> Task description
Scan the entries below line by line and state how many lines contain the string "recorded", giving only the number.

═════ Data shown ═════

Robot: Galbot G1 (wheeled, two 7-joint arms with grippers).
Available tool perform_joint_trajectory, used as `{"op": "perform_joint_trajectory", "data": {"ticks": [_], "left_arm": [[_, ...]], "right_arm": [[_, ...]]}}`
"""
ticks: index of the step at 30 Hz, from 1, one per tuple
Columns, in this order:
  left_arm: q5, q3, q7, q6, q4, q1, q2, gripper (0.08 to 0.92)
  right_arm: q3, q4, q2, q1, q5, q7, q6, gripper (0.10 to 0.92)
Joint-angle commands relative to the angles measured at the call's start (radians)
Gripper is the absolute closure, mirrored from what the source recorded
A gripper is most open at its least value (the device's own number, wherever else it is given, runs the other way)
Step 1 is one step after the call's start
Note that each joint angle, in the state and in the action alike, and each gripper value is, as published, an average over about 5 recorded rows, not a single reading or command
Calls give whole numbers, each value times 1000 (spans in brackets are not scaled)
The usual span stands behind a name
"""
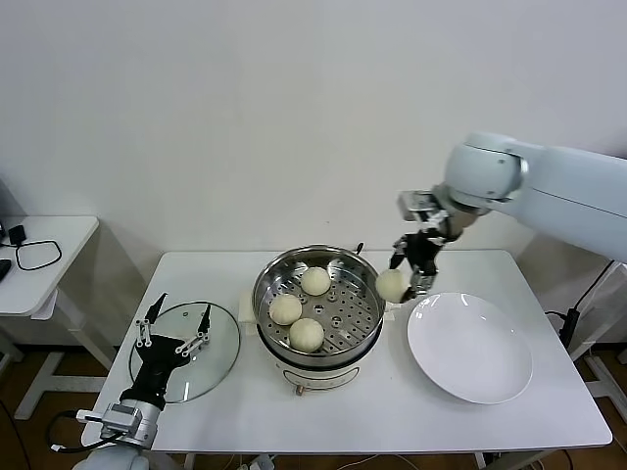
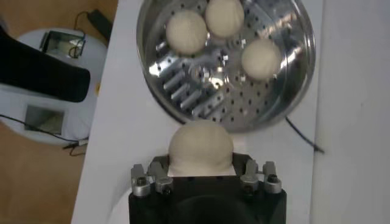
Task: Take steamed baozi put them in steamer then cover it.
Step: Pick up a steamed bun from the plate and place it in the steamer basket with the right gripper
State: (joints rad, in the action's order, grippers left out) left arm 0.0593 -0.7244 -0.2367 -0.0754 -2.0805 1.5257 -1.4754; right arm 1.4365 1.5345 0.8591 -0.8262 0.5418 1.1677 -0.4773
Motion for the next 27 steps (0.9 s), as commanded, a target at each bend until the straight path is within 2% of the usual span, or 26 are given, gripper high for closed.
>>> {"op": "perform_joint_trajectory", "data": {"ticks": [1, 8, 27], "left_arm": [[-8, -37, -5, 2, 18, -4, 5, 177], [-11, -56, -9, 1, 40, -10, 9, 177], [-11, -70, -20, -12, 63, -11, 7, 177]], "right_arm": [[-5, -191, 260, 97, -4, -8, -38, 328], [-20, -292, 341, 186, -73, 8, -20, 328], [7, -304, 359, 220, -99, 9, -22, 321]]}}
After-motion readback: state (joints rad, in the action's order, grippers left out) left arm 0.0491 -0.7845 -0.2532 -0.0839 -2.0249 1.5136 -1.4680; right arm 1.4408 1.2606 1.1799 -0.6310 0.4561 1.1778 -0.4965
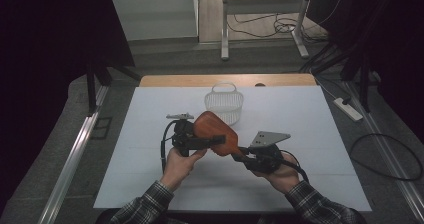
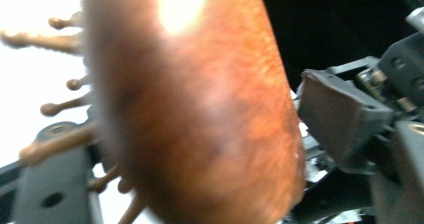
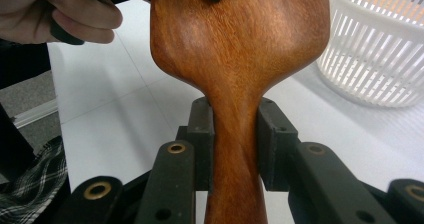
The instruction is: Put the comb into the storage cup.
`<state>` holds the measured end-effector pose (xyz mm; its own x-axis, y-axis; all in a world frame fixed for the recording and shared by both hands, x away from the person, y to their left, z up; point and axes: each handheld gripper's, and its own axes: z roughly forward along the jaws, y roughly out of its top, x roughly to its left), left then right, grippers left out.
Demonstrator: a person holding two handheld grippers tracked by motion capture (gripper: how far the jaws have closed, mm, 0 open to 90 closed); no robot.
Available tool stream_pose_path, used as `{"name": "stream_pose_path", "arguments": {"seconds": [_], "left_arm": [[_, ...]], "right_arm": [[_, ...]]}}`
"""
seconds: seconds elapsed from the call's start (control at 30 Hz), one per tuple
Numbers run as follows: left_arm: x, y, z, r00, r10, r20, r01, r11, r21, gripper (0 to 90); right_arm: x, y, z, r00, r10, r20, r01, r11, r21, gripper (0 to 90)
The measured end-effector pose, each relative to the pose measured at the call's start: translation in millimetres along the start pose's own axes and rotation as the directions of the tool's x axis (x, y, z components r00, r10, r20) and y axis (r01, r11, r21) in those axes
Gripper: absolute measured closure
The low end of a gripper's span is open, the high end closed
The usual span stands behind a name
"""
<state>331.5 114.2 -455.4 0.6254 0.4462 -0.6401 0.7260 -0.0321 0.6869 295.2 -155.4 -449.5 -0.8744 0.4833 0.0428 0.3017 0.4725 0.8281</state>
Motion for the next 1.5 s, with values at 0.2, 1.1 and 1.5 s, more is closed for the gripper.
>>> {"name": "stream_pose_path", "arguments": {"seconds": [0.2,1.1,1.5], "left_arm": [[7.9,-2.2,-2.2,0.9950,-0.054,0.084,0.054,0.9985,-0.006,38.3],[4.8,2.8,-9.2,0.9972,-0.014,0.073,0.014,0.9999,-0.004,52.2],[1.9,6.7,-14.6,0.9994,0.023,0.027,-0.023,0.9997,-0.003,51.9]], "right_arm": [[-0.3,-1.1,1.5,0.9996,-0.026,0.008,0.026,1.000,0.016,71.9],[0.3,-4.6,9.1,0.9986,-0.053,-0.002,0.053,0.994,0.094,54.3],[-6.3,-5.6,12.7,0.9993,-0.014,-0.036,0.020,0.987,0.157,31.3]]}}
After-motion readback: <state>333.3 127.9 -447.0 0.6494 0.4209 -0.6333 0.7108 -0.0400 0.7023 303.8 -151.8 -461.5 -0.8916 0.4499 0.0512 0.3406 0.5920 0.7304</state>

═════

> Your solution
2